Fluvioglacial deposits
Glacial meltwater carries a large load of sediment of various sizes
- meltwater streams deposit their load on the valley floor as they flow away from the glacier
- meltwater streams are often braided- split into lots of mini streams that cross over each other
- because when the meltwater is flowing more slowly (e.g. in winter, when the amount of meltwater is lower) they can't carry its load - so it deposits sediment on the ground and splits into two streams to get round it
- there's a difference between glacial deposition features formed by glaciers dropping debris as they melt and fluvioglacial deposition features formed by meltwater carrying debris and depositing it away from glaciers
- fluvioglacial deposits are sorted
- fine sediment is separated from the larger sand, which is separated from the gravel
- glacial deposits are unsorted
fluvioglacial- Outwash plains and kettle holes
an outwash plain= a layer of gravel and clay that forms in front of where the snout of the melting glacier used to be, meltwater flows out of the glacier and carries the sediment with it
- sediments on outwash plains are sorted into layers
- gravel gets dropped first because its heavier than sand and clay so forms the bottom layer
- clay is dropped last and gets carried furthest away from the snout because it's the lightest sediment thus forming the top layer of the outwash plain
- blocks of ice that have broken off from the front of the glacier can get surrounded and partly buried by the fluvioglacial deposits when the blocks of ice melt they leave holes in the outwash plain called kettle holes
fluvioglacial- Eskers
Eskers= long, winding ridges of sand and gravel that run in the same direction as the glacier.
- they're deposited by meltwater streams flowing in tunnels underneath the glacier, when the glacier retreats and the stream dries up, the load remains as an esker.
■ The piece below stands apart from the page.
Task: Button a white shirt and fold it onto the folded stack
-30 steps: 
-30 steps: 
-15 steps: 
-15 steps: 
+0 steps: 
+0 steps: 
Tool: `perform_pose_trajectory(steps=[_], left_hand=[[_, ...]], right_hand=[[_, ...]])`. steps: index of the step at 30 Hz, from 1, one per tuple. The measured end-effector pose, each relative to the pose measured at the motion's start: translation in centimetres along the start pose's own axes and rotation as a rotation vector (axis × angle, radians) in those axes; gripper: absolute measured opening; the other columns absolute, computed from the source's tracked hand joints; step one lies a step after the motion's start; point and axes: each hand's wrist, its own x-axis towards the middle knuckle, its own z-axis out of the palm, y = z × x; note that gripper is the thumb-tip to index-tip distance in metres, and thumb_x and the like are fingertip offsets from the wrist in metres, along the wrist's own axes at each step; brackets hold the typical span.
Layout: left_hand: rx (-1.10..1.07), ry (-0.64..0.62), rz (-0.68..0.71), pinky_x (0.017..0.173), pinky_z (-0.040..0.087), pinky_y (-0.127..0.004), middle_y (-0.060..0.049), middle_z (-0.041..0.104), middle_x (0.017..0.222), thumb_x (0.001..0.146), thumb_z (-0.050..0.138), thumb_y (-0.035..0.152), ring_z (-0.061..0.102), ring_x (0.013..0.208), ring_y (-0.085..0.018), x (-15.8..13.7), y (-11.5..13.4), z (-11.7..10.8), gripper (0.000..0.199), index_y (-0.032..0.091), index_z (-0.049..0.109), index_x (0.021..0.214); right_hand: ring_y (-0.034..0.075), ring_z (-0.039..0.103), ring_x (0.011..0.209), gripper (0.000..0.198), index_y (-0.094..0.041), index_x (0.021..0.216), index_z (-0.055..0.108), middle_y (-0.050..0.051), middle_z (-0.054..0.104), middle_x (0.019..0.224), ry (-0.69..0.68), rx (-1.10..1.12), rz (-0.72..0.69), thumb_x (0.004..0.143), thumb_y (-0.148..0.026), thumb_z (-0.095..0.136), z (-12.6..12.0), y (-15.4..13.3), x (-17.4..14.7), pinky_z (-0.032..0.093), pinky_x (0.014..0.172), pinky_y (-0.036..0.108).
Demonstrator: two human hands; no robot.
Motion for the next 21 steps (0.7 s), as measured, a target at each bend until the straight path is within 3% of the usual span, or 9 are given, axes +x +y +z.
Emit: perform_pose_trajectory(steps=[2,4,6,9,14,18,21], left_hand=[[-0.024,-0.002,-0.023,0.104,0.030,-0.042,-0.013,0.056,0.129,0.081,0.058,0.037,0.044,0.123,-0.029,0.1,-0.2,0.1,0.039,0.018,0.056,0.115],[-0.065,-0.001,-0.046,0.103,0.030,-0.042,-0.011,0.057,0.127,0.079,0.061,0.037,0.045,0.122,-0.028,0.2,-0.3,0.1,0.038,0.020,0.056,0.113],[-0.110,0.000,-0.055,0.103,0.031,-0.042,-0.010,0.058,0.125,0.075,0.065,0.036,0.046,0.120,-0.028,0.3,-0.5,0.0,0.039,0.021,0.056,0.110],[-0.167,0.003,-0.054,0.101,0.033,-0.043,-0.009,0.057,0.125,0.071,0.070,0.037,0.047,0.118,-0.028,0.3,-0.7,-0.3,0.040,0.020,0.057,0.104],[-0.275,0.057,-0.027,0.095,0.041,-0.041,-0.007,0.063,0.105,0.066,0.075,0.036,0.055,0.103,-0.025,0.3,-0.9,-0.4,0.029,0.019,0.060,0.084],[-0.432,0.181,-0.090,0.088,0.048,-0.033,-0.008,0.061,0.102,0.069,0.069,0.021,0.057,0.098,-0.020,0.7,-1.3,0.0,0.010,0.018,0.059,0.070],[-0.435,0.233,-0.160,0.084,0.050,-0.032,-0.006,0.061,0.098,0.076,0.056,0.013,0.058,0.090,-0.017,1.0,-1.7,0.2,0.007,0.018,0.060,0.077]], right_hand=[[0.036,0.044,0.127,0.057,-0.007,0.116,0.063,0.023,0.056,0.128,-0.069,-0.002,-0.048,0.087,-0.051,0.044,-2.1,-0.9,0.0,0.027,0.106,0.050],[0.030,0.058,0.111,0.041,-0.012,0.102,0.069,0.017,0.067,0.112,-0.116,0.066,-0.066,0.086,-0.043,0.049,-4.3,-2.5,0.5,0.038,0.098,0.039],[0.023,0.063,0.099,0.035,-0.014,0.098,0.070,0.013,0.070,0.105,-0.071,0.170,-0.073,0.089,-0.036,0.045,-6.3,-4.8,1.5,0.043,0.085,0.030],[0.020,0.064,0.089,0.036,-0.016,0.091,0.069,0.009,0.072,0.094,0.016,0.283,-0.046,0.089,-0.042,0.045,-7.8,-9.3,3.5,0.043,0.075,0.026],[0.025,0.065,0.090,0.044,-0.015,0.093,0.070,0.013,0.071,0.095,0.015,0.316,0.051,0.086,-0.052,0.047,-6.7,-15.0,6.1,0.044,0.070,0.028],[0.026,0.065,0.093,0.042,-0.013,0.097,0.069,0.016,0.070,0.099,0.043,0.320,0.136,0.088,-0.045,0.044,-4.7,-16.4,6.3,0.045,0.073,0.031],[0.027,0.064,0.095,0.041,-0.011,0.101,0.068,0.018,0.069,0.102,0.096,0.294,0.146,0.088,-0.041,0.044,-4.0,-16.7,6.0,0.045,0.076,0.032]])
- eskers show you where the glacial tunnel used to be
- e.g. trim esker in ireland
fluvioglacial- Kames
- kames are mounds of sand and gravel found on the valley floor
- meltwater streams on top of glaciers collect in depressions and deposit layers of debris
- when the ice melts the debris is dumped on the valley floor
- lots of kames and other features at the margins of the retreating breidamerkurjokull glacier in south east iceland
- Kame terraces are piles of deposits left against valley wall by meltwater streams that run between the glacier and the valley sides
- look like lateral moraine, but they're sorted into layers- meltwater streams deposit their heaviest loads first, so kame terraces have gravel at the bottom and sand on top
- e.g. along the edges of valleys in the lammermuir hills in eastern scotland
fluvioglacial- Lakes
called proglacial lakes
- can form in front of glaciers
- e.g. when the flow of meltwater streams gets dammed by the terminal moraine
- as meltwater streams flow into a proglacial lake, they slow down and deposit their sediment on the ice
- these deposits are known as deltas, when ice melts these deltas are dumped on the valley floor, forming delta kames
fluvioglacial deposits continued
the melting (wasting) of ice results in the formation of meltwater streams:
- on the ice surface (supraglacial streams)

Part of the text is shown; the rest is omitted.